Despite all of that, despite the glittering silverware and the European Cup winner’s medal, Borgonovo knew his own situation clearly and honestly. He wanted the pitch, the crowd, the immediacy of competition, and at Milan, behind Van Basten, that was not reliably available to him. Even though Arrigo Sacchi was reportedly keen to retain him, Borgonovo chose to return to Fiorentina for the 1990–91 season, determined to rediscover the form and freedom he had enjoyed during that magical loan spell. Unfortunately, as happens sometimes in football and in life, the magic proved impossible to recapture. He spent two seasons back in Florence without managing to approach the heights of 1988–89, and the statistics of those years reflect a player whose body was beginning to resist the demands he placed upon it.
He later moved on to Pescara Calcio, then to Udinese, and finally to Brescia Calcio, where he played out the remaining years of his professional career before retiring in 1996 at the age of 32. Across those later clubs there were good days and difficult days, glimpses of the old intelligence and sharpness alongside the mounting evidence that the physical toll of fifteen years of professional football was extracting its price. But in the estimation of those who watched Italian football throughout that era, Borgonovo’s reputation needed no late redemption; the 1988–89 season at Fiorentina had been enough to secure his place in the affections of the sport, and the goals he scored against Inter on that February afternoon remained, for many, the defining image of a player who did his best work in the moments that mattered most.

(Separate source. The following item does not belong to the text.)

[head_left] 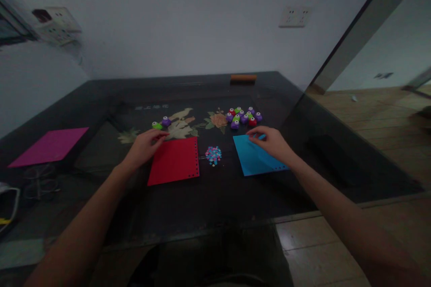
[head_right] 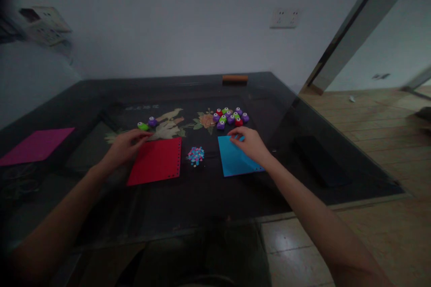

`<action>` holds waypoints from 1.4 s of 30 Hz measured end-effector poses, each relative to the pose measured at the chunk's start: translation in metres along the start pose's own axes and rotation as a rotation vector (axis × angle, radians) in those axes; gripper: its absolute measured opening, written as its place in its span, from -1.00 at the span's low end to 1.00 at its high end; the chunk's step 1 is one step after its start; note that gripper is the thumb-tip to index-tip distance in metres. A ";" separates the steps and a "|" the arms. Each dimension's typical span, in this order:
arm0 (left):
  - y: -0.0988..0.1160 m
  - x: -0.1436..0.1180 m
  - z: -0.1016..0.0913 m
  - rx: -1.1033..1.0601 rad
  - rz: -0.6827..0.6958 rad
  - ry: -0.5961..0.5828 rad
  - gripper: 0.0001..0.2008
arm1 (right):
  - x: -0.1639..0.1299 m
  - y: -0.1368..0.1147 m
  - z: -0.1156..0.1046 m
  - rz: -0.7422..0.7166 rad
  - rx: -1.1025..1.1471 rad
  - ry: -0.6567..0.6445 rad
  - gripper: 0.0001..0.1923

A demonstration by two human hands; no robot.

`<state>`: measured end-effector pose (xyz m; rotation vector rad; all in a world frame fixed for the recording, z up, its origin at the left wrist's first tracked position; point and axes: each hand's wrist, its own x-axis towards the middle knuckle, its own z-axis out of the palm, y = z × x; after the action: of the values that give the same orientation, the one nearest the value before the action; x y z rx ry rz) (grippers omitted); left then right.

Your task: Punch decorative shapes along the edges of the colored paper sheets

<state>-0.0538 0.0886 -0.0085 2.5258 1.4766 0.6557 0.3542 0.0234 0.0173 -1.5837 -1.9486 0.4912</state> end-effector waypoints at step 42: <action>-0.020 -0.008 0.010 0.096 0.137 -0.180 -0.43 | 0.061 -0.094 0.127 -0.381 -0.367 -0.205 -0.60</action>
<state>-0.0694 0.0927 -0.0266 2.6957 1.3141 0.3700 0.1939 0.0702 -0.0106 -1.3535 -2.5401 0.1462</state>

He had been a footballer of quicksilver intelligence. He was not the quickest man over 50 yards; he was not the most powerful or the most technically elaborate. What he possessed was something far rarer — a gift for reading the positions of opponents before they had taken them, for understanding where a defender’s attention was directed and then appearing precisely where that attention was not. His positional sense inside the penalty area was, by any measure, exceptional, and he combined it with good acceleration over short distances, fast reactions, and the kind of calm in front of goal that is impossible to teach and very difficult to acquire.
On top of that natural finishing ability, he was creative and mobile in the link play between midfield and attack, capable of dropping deep to receive the ball and setting team-mates into space, and though his most effective position was always as an out-and-out striker playing alongside a more creative, withdrawn forward — the dynamic he had with Baggio was the ideal expression of that partnership — he could also operate as a second striker when required.
After retiring from playing, Borgonovo moved into coaching at youth level, returning to Como — the club where everything had started — and for several years he shaped the next generation of players with the same intelligence he had brought to his own game.